L-tryptophan is an aromatic amino acid essential for humans and animals and is widely used in the production of animal feeds, food additives and pharmaceuticals. Due to the increasing concern about the demands for exhaustion of fossil resources, climate change, sustainable production of the environment, etc., methods for fermentative conversion of renewable raw materials into L-tryptophan by microbial cell factories have also become increasingly attractive. Among them, the E.coli has the advantages of fast growth, easy cultivation, strong metabolism plasticity, applicability to various genetic and genetic engineering tools, etc., and has been widely used in the production of L-tryptophan. Currently, researchers have tried various metabolic engineering strategies to improve the production of L-tryptophan and have made great progress. However, it is still difficult to achieve the desired yield by only metabolic engineering strategies. And static regulation can also lead to a number of problems. Such as difficulty in balancing cell growth with product accumulation; the imbalance between cellular metabolic flux and energy and accumulation of toxic intermediates limit the productivity to meet industrial demands. Therefore, the dynamic regulation and optimization of the synthesis of L-tryptophan by using novel synthesis biological tools has become a very promising option.
Disclosure of Invention
Technical problems:
the invention aims to further optimize the synthesis of L-tryptophan and improve the yield of the L-tryptophan.

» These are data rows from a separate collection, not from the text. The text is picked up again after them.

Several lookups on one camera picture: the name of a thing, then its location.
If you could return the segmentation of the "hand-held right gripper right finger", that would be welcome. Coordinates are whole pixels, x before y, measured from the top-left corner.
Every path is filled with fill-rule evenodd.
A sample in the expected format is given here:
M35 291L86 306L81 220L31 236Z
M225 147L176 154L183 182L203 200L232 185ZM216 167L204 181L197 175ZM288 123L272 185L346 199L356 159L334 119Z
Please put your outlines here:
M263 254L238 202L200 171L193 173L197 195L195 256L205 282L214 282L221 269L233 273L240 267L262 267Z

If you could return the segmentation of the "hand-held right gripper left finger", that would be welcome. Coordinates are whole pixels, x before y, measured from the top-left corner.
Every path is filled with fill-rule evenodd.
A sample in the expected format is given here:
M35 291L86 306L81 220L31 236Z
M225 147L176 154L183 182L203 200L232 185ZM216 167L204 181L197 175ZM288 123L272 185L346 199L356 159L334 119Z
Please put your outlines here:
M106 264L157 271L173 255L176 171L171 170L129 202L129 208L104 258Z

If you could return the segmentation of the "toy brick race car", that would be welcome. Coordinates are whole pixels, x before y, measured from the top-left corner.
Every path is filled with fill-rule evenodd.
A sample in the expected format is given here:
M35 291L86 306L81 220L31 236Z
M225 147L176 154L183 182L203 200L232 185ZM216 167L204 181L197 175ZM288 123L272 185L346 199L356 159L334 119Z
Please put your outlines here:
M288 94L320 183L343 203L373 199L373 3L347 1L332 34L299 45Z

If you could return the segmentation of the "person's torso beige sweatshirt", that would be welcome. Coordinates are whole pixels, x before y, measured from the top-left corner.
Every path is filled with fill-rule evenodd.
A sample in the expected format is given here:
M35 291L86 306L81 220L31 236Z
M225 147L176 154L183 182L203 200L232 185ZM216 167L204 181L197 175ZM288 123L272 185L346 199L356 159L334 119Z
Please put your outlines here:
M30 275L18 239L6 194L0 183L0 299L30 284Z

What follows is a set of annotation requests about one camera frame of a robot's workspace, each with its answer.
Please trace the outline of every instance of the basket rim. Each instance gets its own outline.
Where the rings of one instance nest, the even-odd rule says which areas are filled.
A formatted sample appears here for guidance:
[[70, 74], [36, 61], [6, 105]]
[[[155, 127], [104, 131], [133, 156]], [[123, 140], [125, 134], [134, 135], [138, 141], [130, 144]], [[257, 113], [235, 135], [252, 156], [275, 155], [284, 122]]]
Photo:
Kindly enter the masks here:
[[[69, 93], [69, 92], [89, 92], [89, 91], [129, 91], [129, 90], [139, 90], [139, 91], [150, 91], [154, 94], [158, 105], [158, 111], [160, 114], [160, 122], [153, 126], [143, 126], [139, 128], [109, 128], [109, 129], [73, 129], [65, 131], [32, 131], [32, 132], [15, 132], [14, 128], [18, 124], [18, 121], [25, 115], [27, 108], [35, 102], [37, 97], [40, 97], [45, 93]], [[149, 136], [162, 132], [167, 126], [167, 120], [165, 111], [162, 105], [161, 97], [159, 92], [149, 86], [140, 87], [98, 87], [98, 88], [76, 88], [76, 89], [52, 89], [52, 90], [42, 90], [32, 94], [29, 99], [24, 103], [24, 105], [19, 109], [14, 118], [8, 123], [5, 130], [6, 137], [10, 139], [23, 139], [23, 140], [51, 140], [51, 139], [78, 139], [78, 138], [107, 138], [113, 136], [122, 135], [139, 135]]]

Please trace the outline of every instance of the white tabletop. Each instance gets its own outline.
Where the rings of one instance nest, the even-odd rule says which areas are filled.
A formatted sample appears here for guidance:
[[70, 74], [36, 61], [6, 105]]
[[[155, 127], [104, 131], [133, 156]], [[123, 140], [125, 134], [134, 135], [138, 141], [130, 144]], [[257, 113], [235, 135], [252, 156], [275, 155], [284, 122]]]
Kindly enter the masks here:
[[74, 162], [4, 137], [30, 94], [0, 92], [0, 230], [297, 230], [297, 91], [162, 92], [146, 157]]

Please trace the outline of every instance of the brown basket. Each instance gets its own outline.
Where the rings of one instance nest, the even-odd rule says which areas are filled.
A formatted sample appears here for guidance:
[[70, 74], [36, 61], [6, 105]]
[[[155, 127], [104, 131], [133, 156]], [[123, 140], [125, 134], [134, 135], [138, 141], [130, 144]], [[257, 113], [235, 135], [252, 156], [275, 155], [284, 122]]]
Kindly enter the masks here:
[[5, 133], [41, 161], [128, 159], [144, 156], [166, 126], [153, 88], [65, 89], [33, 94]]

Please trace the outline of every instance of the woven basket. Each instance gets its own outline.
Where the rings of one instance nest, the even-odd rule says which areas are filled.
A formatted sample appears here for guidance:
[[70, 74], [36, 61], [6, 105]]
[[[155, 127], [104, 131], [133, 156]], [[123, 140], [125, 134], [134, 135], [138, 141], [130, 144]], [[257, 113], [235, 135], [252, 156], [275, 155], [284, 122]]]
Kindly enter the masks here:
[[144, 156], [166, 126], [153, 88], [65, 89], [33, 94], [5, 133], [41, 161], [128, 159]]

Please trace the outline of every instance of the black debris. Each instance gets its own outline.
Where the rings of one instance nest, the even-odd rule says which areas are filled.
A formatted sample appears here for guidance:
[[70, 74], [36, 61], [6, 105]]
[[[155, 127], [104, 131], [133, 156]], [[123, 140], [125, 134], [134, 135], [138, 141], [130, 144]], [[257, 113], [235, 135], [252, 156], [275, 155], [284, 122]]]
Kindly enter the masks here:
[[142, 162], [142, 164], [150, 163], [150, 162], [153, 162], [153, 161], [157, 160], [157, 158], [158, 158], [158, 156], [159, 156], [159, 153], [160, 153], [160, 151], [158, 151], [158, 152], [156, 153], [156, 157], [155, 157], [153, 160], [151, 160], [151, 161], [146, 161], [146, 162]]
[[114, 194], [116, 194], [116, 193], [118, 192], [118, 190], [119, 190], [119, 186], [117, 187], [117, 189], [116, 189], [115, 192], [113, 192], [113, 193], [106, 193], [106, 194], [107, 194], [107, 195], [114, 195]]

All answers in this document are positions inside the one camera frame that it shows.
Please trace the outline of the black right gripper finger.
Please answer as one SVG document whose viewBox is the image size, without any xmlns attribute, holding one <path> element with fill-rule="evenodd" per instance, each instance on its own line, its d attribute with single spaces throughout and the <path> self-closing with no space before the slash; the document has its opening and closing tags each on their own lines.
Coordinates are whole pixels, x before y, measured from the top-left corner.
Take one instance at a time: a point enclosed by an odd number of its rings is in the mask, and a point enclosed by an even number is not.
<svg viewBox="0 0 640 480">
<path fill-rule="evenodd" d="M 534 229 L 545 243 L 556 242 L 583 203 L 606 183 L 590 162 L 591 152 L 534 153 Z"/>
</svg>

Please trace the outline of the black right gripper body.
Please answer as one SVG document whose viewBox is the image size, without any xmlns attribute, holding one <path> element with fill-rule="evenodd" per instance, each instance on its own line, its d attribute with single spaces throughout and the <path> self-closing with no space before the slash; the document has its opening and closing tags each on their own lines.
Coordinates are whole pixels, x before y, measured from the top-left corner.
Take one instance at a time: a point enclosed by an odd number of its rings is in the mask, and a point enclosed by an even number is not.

The technical scheme is as follows:
in order to solve the technical problems, the invention constructs a TrpE-NCS random mutation library by inserting a nucleotide sequence of 10 random amino acids into the N end of the key rate-limiting enzyme TrpE for synthesizing L-tryptophan and fusing with Green Fluorescent Protein (GFP). And then high-throughput sorting is carried out by combining a flow cytometer, and after primary screening and secondary screening, the mutant with the highest fluorescence intensity is selected for sequencing identification. Finally, the identified optimal sequence is inserted into the N end of the gene trpE to realize the improvement of the yield of the L-tryptophan.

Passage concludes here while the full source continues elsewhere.